(The problem): Take the records below and retype them line by line, from the first line through the one containing "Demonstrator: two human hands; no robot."; stop there.
:: Material to process
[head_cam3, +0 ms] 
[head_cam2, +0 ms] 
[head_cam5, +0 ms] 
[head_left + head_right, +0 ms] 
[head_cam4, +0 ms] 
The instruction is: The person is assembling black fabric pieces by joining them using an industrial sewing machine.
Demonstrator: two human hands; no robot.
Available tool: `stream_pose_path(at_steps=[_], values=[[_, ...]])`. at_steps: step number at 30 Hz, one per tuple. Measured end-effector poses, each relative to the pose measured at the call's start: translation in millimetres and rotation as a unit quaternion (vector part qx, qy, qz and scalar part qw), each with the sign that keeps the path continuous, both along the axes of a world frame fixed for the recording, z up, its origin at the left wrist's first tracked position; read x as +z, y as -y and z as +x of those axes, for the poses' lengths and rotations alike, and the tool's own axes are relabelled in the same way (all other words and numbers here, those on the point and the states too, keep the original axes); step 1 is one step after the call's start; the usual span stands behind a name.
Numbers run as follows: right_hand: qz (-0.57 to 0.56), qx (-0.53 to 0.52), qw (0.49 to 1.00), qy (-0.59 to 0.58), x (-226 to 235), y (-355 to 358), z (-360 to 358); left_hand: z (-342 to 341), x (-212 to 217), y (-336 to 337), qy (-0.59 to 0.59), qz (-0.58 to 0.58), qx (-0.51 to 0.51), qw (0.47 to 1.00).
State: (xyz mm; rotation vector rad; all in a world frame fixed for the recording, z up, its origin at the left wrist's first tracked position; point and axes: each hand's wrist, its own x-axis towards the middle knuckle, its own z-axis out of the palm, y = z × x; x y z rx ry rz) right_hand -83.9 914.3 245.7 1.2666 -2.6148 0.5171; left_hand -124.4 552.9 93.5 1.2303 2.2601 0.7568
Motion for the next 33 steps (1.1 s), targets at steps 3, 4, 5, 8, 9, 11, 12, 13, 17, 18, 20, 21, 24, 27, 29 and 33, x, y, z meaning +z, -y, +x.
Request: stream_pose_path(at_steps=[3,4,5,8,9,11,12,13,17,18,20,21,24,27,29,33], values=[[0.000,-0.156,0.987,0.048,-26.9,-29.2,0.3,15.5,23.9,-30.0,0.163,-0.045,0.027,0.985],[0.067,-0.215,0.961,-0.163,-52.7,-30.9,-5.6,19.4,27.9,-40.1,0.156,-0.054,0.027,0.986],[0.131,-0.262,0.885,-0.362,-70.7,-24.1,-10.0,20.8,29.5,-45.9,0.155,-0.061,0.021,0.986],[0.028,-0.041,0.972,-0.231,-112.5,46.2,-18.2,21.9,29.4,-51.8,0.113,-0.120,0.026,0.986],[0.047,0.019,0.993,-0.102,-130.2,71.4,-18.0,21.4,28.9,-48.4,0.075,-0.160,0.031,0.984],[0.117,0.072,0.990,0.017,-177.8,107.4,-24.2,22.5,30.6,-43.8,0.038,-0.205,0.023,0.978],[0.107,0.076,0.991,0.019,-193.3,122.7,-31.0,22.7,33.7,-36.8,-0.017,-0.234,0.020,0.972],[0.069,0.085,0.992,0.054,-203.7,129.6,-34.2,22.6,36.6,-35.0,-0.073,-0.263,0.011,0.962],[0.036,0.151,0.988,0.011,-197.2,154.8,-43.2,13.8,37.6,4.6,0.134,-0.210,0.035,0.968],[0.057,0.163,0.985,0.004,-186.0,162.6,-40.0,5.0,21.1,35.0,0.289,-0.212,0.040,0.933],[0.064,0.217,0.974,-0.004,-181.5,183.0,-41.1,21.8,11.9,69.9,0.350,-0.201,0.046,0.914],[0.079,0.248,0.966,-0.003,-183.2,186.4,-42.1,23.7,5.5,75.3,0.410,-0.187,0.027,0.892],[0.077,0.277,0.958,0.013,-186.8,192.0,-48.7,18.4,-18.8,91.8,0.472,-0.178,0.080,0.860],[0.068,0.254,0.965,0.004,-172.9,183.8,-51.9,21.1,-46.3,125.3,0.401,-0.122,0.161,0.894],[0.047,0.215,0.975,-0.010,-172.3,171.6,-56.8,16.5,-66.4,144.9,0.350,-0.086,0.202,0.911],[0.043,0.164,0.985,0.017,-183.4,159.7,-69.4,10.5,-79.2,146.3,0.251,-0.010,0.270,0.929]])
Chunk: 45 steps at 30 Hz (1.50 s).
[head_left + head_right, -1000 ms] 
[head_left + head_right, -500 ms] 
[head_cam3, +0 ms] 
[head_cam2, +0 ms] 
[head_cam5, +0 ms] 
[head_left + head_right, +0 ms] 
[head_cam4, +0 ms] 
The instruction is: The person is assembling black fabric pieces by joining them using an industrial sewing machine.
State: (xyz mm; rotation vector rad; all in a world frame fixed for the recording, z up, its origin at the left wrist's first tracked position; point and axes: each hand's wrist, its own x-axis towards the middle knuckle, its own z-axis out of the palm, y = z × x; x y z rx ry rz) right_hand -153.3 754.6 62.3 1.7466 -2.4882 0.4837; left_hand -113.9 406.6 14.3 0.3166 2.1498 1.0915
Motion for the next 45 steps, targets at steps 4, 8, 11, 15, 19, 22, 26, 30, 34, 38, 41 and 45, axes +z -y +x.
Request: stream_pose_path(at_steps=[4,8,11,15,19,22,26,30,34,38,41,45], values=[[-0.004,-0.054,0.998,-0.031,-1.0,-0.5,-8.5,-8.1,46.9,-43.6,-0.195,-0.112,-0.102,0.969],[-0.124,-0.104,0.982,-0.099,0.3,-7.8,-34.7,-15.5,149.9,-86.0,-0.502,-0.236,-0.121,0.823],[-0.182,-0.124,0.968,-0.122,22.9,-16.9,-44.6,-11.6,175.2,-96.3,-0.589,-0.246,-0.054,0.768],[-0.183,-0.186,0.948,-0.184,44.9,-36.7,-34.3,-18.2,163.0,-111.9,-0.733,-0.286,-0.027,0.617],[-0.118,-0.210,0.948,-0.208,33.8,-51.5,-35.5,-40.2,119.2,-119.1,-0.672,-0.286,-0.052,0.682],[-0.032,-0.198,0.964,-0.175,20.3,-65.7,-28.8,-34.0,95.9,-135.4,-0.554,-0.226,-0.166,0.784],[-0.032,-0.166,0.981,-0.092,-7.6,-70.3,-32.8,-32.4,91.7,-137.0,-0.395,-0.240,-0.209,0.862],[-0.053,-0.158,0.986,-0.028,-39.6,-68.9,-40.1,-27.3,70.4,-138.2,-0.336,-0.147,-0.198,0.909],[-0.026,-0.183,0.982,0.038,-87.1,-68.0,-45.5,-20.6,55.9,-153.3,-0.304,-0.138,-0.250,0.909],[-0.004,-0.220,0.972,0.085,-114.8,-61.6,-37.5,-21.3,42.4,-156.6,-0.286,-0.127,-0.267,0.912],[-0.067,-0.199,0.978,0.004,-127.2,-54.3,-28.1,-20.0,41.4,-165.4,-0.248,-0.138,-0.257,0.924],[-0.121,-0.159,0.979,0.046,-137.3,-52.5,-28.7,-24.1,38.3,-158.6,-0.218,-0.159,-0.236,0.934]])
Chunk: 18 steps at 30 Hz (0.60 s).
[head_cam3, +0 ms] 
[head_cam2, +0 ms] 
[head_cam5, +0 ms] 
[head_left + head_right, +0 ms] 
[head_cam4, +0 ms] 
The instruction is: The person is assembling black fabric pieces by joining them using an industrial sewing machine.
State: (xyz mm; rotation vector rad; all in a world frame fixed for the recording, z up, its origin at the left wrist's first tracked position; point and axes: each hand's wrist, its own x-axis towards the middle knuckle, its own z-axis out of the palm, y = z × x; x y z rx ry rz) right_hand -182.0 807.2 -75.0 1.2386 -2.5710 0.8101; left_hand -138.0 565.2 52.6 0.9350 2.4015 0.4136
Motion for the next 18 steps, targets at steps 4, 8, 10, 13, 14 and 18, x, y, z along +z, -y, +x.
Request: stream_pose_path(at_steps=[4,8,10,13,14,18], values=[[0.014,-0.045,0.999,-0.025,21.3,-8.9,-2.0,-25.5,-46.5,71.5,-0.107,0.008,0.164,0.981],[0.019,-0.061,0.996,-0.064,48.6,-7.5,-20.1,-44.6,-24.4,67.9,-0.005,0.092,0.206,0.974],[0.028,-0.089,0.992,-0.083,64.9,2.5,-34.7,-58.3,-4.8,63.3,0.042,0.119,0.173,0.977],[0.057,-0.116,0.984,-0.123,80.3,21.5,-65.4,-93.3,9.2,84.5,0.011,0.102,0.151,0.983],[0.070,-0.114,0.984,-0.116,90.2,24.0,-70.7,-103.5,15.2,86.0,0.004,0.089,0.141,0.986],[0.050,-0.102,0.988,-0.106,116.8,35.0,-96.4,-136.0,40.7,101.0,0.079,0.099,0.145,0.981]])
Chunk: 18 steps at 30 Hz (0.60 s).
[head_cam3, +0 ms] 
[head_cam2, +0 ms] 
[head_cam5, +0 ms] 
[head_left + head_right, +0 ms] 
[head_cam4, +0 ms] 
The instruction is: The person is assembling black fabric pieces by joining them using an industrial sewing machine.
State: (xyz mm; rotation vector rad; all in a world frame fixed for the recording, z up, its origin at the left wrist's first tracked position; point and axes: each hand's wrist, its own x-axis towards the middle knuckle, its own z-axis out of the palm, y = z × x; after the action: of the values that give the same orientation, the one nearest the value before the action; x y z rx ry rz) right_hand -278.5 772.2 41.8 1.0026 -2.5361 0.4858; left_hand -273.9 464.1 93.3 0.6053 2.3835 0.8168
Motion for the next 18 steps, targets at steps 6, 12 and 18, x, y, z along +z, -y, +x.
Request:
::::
(Exercise output):
[head_cam3, +0 ms] 
[head_cam2, +0 ms] 
[head_cam5, +0 ms] 
[head_left + head_right, +0 ms] 
[head_cam4, +0 ms] 
The instruction is: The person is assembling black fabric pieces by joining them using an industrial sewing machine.
Demonstrator: two human hands; no robot.

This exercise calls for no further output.